Yesterday you and I were at a Veterans Conference and there was a lot of discussion about taking the D out of PTSD, and the idea being that it’s not a disorder. It’s a natural reaction to stress and it’s a part of the human experience, especially in the stressful situations in combat.

Do you have any sense of we ought to take the D out of PTSD and make it post-traumatic stress and consider it more of a natural reaction and not refer to it as a disorder? Or is that just word games and semantics?

Urban Miyares

Personally, I think it’s word games and semantics. There’s basically three types of PTSD. There’s the type of PTSD where you’ve been exposed or involved in an incident that’s quite traumatic and you’re not affected by it, at least you think you’re not affected by it.

Chuck Young

At that time.

Urban Miyares

At that time, and it comes up weeks, months, years later before it hits you. And then there’s the traumatic experience where instantly you’re affected by it from day one on. And then you have the experience where you’re completely numb to it and all of a sudden flashbacks come years later. And, of course, you have those traumatic experiences that either you’ve seen, you’ve personally experienced, or you were involved with.

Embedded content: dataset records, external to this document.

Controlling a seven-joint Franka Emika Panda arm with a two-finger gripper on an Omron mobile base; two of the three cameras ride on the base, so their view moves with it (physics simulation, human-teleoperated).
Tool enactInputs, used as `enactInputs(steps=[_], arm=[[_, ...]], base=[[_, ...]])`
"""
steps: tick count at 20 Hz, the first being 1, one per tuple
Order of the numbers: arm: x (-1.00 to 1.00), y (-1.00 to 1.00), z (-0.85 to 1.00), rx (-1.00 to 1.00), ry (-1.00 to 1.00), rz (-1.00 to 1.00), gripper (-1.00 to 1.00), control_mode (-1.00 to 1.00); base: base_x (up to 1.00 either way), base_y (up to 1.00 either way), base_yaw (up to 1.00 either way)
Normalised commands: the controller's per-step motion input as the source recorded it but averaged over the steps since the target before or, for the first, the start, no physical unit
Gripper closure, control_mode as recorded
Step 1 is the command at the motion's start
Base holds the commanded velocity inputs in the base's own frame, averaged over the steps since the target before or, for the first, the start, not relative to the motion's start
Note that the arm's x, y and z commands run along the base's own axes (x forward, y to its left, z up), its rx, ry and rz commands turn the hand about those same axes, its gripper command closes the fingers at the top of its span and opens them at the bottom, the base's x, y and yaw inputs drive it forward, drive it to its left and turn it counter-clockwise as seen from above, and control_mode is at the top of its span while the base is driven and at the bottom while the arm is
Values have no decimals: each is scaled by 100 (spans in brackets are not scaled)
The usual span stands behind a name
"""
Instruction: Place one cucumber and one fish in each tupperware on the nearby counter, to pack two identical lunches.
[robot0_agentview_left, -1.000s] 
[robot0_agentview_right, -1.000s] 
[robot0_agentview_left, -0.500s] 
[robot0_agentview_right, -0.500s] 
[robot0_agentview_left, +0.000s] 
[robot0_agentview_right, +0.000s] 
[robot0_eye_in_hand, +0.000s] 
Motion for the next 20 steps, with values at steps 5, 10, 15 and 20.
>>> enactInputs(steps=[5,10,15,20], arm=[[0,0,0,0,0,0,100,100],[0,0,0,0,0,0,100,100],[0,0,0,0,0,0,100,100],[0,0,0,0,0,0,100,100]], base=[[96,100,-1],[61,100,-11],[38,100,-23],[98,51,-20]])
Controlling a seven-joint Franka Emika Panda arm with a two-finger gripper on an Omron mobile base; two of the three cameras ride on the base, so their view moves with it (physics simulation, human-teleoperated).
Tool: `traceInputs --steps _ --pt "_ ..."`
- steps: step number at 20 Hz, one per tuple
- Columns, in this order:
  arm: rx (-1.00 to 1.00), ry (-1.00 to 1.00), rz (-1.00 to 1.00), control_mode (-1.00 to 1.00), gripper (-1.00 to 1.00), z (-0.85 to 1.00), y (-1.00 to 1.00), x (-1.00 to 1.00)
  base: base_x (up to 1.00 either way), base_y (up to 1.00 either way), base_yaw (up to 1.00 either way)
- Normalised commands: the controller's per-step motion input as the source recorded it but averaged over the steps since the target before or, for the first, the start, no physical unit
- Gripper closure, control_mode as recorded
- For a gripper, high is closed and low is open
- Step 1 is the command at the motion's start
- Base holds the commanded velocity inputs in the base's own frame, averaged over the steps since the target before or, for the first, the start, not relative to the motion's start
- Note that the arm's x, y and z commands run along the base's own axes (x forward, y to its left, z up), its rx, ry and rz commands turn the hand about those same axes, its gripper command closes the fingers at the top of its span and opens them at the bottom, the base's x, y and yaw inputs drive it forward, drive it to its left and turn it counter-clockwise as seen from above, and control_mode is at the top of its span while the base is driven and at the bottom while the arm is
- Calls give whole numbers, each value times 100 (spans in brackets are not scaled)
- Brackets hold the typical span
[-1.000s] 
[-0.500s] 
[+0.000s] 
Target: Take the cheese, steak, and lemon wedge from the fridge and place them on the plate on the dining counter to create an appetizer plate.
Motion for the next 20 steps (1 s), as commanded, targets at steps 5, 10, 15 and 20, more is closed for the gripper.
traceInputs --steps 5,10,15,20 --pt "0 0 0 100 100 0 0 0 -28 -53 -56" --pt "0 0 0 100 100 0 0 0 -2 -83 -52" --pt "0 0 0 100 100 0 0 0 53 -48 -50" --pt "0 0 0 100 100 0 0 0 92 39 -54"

They’re now learning so much more about this condition. I personally think it’s biological, PTSD. I think it’s a shock to the brain that does something in our brain’s wiring. With depression, it’s a wiring issue in our brain. Why do we continue to worry about things and get depressed to the point of hurting ourselves with depression when other people, given the same experience or somewhat same circumstances, can get over it quickly? I think it’s definitely a biological issue in our case.